The space between the stars is not empty.
Sure, it’s much emptier than anything here on Earth. But nearly one-sixth of our galaxy’s mass lives here.
The interstellar medium, or ISM, contains the ingredients for making planets, asteroids, and stars. Though tenuous – there is only about one atom in every cubic centimeter – there is enough material here to build entire galaxies.
The ISM is 99% gas. About three-quarters of that gas is hydrogen, the fuel that powers stars for most of their lives. One quarter is helium. Almost all that hydrogen and helium was formed in the first three minutes after the Big Bang. Only a couple percent of the gas is every other element on the periodic table. Carbon, oxygen, magnesium, iron, uranium – all of it formed in the cores of long-dead stars.
The other 1% of the ISM is “interstellar dust”. The dust consists of ices, carbon compounds, and silicate grains formed around red giant stars. Like polluting factories, these stars blow “atomic soot” – carbon, oxygen, silicon – into space, carried aloft by strong stellar winds. Escaping the warm environments of these stars, the soot collects into clouds. There, shielded from the ionizing radiation that bathes the galaxy, the atoms can collect and build complex chains. In these clouds, astronomers have found amino acids – the building blocks of proteins. The stuff of life is everywhere!
The ISM creates stars, and the stars give back to the ISM. This is a place of cosmic recycling on a galactic scale!
The cycle starts in cold, dark clouds. Tens of light-years across, these clouds house enormous quantities of molecular hydrogen. All it takes is a nudge from outside – a passing star cluster, a nearby supernova, the sweep of a galactic spiral arm – and the cloud becomes unstable. Pockets of ever-increasing density flourish, driven by the cloud’s own gravity. From these dark cocoons, stars are born. Upon ignition, they blow away the remaining material and light up the cloud. The Orion Nebula, the Lagoon Nebula, and the Witch Head Nebula are all clouds of gas and dust lit up by nearby young stars.
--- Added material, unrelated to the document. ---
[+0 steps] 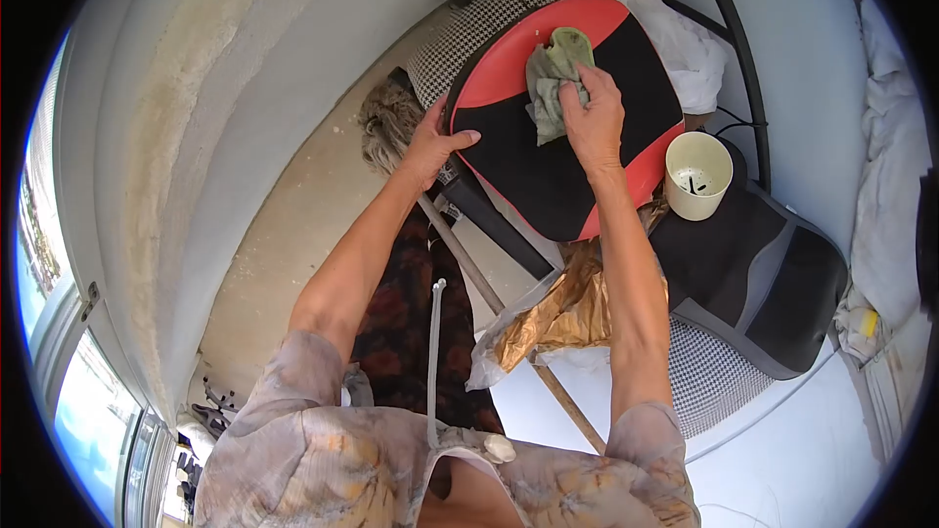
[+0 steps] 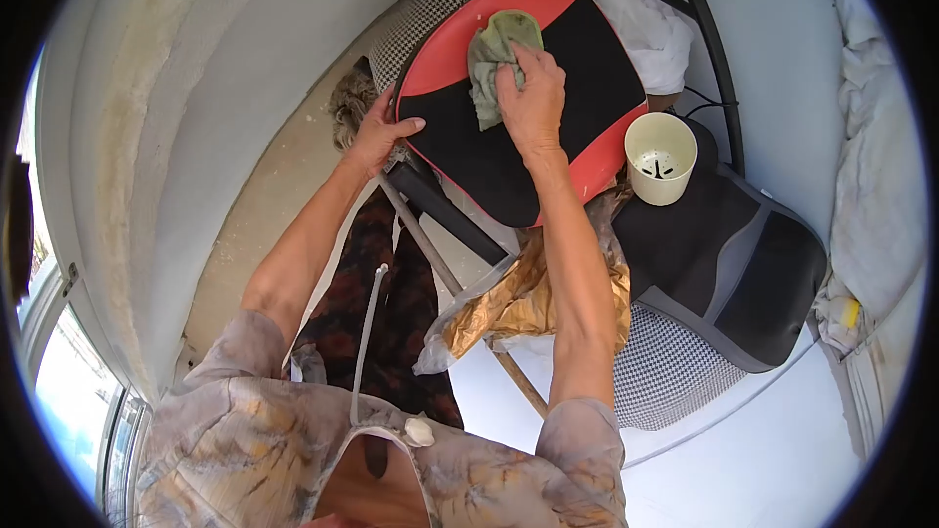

At the other extreme is the ionized gas. Shocks from powerful supernova explosions heat some of the gas to millions of degrees. There is enough energy to rip electrons from their atoms. The gas responds by glowing with x-ray radiation. Some of this gas is even blown free of the galaxy, into intergalactic space.
Between supernova shocks, young stellar winds, galactic magnetic fields, and turbulent motion, the ISM has a rich and complex structure. Filaments of gas, dense pockets of hydrogen, and expanding voids connect the network of material threading the galaxy.
Most of this web is invisible. To map the ISM, astronomers must turn to other parts of the electromagnetic spectrum. The cold, dark gas emits radio waves. Warm dust shows up in infrared telescopes. The superheated plasmas glow with x-rays. By putting together observations at all these wavelengths, we can draw a picture of what the interstellar medium around the sun looks like.
We are currently drifting near the edge of a cloud of gas 60 light-years across: the Local Interstellar Cloud. The cloud itself is being blown away by a nearby grouping of young stars: the Scorpius-Centaurus Association. About 400 light-years away, it is the closest region of massive star formation to Earth. Supernovae in the Association have evacuated the space around the young stars to form a bubble in the ISM. Adjacent to this void, our sun and the Local Cloud sit in another bubble: the Local Bubble. Our Local Bubble has extremely low densities—only about one particle for every 10 cubic centimeters. About 300 light-years across, the Local Bubble is also the result of a supernova explosion near Earth sometime in the last 10–20 million years.
The ISM reminds us that the galaxy is far more complex than appears at first glance. Without advances in technology, much of the universe would remain invisible to us. But even our humble eyes can catch glimpses of the hidden universe. On a dark night, where you can see the band of the Milky Way arching overhead, look closely. There are pockets where the light is missing. You are seeing the dark clouds of the ISM, blocking the light from more distant stars! These are the sites of star formation, future stellar nurseries. And you don’t need a telescope to see them. Just a dark sky and a willingness to look up.
Bottom line: The interstellar medium is the stuff between the stars. Made up mostly of hydrogen and helium gas – plus trace amounts of ices, silicate grains, and all the other elements – it contains all the material needed to make stars and planets. It is shaped by stellar winds, dying stars, galactic magnetic fields, and supernova explosions. The clumps, filaments, and voids can be seen by astronomers using radio, infrared, and x-ray telescopes.